Briefly, the Bitzer Court was faced with the problem of determining the proper relationship between the Eleventh Amendment and Congress’ enforcement power under § 5 of the Fourteenth Amendment. Noting that the Fourteenth Amendment by its very terms significantly limits the exercise of state authority, the Court reasoned that the Civil War Amendments expanded Congress’ powers and correspondingly interference and compulsion in “spheres of autonomy previously reserved to the States.” Id. at 2671. Although the Court specifically confronted the interrelationship of the Fourteenth and Eleventh Amendments, its rationale applies equally to the interaction of the Fourteenth and Tenth Amendments. Usery v. Allegheny County Institution Dist., 544 F.2d 148 (3d Cir. 1976).

Defendant argues, however, that the Congress exercised its Commerce Clause power, and not its enforcement power under the Fourteenth Amendment when it passed the Equal Pay Act. It is true that, in drafting the Equal Pay Act, Congress viewed the provisions as an exercise of its power to regulate commerce. P.L. 88-38, § 2(b). But, as the Court in Allegheny County noted, 544 F.2d at 155, we are more concerned here with the actual powers of Congress rather than Congress’ recital of the perceived source for its enactment.
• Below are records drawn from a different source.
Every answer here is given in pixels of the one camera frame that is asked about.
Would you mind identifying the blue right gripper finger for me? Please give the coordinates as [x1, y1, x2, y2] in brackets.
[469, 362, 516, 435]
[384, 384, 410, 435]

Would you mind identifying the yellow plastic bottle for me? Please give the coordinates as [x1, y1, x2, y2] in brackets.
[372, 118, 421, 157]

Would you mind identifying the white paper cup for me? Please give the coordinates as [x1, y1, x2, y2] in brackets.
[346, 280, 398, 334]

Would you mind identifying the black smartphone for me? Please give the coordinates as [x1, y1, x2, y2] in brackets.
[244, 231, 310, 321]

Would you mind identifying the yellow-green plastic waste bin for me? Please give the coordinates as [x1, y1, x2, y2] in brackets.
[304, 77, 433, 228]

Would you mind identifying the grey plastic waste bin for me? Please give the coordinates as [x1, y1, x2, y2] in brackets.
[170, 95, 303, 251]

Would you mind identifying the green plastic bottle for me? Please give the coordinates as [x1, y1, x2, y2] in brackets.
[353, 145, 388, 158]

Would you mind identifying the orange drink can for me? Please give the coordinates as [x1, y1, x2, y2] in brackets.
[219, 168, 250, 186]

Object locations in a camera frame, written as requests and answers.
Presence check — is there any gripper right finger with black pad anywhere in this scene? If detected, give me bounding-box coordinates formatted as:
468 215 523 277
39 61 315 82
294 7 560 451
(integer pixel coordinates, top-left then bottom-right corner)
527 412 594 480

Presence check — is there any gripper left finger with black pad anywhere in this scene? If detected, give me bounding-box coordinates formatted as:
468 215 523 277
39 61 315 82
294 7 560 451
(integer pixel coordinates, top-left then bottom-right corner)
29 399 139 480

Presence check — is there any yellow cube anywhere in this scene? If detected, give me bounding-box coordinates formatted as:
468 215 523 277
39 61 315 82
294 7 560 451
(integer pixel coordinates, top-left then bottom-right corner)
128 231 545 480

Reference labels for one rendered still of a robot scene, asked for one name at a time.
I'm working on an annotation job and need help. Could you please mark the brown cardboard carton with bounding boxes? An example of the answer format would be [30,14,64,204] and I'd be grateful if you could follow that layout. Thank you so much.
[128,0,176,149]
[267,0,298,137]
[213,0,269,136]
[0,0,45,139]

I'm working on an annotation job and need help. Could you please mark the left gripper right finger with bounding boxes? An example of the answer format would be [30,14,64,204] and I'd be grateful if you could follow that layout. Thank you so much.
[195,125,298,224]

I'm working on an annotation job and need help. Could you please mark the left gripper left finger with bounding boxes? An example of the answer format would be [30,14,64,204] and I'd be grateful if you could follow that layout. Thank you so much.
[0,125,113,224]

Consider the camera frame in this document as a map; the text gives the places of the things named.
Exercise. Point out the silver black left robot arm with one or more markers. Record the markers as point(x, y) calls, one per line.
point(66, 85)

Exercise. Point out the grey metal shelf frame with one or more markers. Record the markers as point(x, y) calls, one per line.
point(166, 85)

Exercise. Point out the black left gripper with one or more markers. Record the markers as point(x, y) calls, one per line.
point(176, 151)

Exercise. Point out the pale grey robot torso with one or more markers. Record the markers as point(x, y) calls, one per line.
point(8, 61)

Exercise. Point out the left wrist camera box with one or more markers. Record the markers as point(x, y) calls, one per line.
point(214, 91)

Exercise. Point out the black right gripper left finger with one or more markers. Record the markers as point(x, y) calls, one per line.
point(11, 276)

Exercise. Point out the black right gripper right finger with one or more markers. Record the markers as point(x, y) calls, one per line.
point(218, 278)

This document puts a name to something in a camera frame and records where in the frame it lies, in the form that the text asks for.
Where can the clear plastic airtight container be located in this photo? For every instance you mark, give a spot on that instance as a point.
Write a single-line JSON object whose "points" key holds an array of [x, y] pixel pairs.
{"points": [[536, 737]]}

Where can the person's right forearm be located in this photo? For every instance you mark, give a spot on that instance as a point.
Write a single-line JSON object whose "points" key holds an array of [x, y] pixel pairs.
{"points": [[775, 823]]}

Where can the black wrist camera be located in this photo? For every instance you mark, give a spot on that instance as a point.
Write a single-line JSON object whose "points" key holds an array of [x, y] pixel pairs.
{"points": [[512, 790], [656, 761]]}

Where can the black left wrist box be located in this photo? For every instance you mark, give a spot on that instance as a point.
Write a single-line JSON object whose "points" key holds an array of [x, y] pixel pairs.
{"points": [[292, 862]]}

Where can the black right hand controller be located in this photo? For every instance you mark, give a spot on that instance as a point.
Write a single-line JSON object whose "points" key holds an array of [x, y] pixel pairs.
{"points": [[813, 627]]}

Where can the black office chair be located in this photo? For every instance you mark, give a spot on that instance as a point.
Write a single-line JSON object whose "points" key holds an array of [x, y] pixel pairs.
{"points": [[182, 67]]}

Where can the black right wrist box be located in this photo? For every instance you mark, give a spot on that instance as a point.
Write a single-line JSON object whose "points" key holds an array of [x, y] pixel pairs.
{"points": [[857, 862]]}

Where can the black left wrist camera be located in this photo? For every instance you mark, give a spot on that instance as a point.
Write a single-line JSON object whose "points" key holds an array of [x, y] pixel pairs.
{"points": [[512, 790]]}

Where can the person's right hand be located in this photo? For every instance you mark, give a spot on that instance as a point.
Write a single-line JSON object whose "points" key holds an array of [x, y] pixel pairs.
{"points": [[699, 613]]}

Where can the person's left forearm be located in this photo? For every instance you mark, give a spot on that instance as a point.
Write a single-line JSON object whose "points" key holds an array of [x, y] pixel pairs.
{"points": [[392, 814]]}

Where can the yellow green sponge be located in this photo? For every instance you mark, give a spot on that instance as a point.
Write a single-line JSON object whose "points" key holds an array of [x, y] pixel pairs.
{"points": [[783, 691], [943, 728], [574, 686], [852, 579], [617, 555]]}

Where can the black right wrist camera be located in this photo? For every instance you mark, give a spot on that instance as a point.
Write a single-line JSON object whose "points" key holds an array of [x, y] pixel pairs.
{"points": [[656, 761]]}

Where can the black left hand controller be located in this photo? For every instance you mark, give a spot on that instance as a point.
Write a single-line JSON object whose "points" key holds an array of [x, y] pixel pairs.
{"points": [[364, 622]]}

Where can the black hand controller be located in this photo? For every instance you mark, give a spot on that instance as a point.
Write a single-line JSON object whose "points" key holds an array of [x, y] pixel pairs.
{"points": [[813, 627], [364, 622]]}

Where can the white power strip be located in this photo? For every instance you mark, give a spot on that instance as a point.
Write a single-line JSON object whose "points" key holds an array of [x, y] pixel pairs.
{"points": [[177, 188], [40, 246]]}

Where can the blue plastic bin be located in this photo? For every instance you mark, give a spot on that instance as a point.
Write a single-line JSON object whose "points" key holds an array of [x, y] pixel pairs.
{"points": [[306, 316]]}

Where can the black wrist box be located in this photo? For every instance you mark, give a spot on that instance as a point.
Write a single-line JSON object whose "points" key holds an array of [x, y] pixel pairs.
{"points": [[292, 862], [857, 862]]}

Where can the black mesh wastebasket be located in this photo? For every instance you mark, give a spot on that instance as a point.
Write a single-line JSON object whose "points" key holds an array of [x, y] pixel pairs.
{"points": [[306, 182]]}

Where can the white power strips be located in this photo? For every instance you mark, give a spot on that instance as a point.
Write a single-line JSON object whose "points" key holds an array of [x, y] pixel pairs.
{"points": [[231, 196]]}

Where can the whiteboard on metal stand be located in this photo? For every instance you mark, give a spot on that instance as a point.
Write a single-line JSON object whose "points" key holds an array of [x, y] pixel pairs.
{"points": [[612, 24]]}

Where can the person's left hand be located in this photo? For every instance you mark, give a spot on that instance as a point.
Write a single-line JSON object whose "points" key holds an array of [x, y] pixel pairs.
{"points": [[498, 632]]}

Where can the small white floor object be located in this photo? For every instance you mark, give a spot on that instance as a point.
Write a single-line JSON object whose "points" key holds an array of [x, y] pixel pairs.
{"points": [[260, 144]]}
We find no merit in the argument that a court, searching for the constitutional predicate for a federal law, is limited to the powers enumerated in the “basis and purpose” section of the statute, see generally Carter v. Carter Coal Co., 298 U.S. 238, 289-92, 56 S.Ct. 855, 80 L.Ed. 1160 (1935), particularly in light of the strong presumption of the constitutionality of congressional acts. Buttfield v. Stranahan, 192 U.S. 470, 492, 24 S.Ct. 349, 48 L.Ed. 525 (1904). Accordingly, we hold that the Fourteenth Amendment provides a constitutional basis for applying the Equal Pay Act to the states and their political subdivisions as employers. Defendant’s motion to dismiss Count III of the plaintiff’s complaint is denied.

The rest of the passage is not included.